Table 1: Aggressiveness of basosquamous cell carcinoma
Metastases of BSC are known to occur many years after identification of the primary tumor. These tumors are radioresistant. Hence such patients should undergo regular follow-up as long as possible. Johnson et al has described BSC as a wolf in sheep’s clothing.
A male gender, large size (> 20mm), positive surgical resection margins and lymphatic or perineural invasion are indicators for the aggressiveness of basosquamous carcinoma. The 5-year survival rate is estimated to be 17.5%.
MacCormac (1910) stated: This group includes a few growths where great difficulty is found in determining whether the neoplasm should be classified as a rodent ulcer or as a Malpighian cancer.

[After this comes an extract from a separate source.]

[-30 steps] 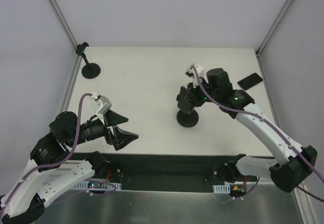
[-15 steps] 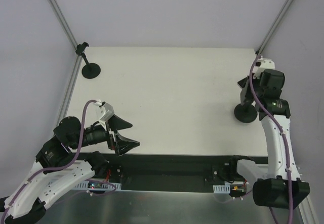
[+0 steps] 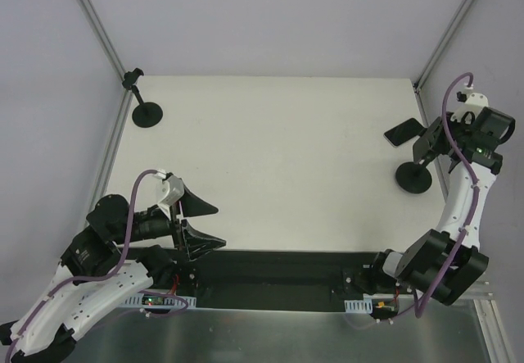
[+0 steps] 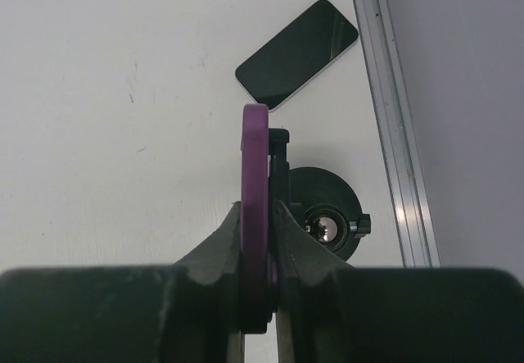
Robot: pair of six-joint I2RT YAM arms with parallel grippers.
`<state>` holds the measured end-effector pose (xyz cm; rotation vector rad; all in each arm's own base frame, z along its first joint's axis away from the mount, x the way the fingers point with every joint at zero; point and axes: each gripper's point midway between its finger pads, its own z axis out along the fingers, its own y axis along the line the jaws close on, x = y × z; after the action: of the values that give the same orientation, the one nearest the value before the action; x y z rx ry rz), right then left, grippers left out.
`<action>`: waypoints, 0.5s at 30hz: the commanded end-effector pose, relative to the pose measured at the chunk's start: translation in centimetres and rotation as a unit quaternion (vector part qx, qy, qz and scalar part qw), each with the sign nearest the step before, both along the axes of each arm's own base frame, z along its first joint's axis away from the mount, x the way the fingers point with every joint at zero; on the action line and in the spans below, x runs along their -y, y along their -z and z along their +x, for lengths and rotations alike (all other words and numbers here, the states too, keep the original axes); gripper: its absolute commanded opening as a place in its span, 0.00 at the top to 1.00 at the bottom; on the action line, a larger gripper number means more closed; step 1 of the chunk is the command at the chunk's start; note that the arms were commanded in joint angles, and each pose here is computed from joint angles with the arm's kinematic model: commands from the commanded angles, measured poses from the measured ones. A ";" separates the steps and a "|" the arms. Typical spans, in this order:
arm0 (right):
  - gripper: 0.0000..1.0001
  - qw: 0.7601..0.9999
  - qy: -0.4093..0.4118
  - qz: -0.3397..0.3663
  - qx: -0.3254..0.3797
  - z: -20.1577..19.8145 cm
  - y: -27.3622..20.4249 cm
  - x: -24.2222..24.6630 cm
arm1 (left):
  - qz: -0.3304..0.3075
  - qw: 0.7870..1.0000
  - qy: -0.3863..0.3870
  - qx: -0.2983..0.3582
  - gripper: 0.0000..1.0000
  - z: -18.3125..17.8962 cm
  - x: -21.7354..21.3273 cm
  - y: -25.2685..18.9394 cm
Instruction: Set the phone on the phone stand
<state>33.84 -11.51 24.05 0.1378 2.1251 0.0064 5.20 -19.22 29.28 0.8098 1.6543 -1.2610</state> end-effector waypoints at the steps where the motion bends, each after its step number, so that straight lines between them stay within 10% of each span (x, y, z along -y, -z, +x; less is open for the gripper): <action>1: 1.00 0.989 -0.074 -0.022 0.126 2.5 -6.3 0.2 | -0.025 0.999 0.027 0.026 0.01 -1.1 0.0 -0.9; 15: 1.00 0.993 -0.068 -0.059 0.074 2.7 -4.3 3.4 | -0.013 0.999 0.040 0.031 0.01 -1.2 0.2 0.5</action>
<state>34.79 -13.68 22.51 0.0667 2.1434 0.0933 3.97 -19.00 28.54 0.8662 1.6053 -1.2919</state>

Where squamous cell differentiation has occurred in a BCC, unless the squamous cells themselves show malignant features, they are unlikely to influence the prognosis of the tumor, and thus any diagnosis which draws attention to them would be therapeutically valueless. This view has been previously stated by Broders (1925), who pointed out that cells showing signs of keratinisation are not capable of reproduction and that such cells are not active cancer cells. They cannot therefore of themselves be regarded as evidence of increased malignancy in any tumor in which they occur. Considering the histopathlogical description of BSC, it shows nests and strands of cells that mature into larger, paler and round cells. Peripheral palisading, if any, is less developed than in other types of BCC with minimal stromal retraction. Prominent stroma, prominent mitotic activity, and many apoptotic cells may be present. BCC is seen differentiating into SCC. It also consists of squamoid cells and intermediate cells.
Basosquamous cell carcinoma (BSC) is a rare cutaneous neoplasm with features of both basal (BCC) and squamous cell carcinoma (SCC) which has a potential for aggressive infiltration and destruction. BSC has biological aggressiveness intermediate between basal cell and squamous cell carcinomas. These tumors have been rightly described as a wolf in sheep’s clothing. Surgical excision with negative margins and long term follow-up are essential.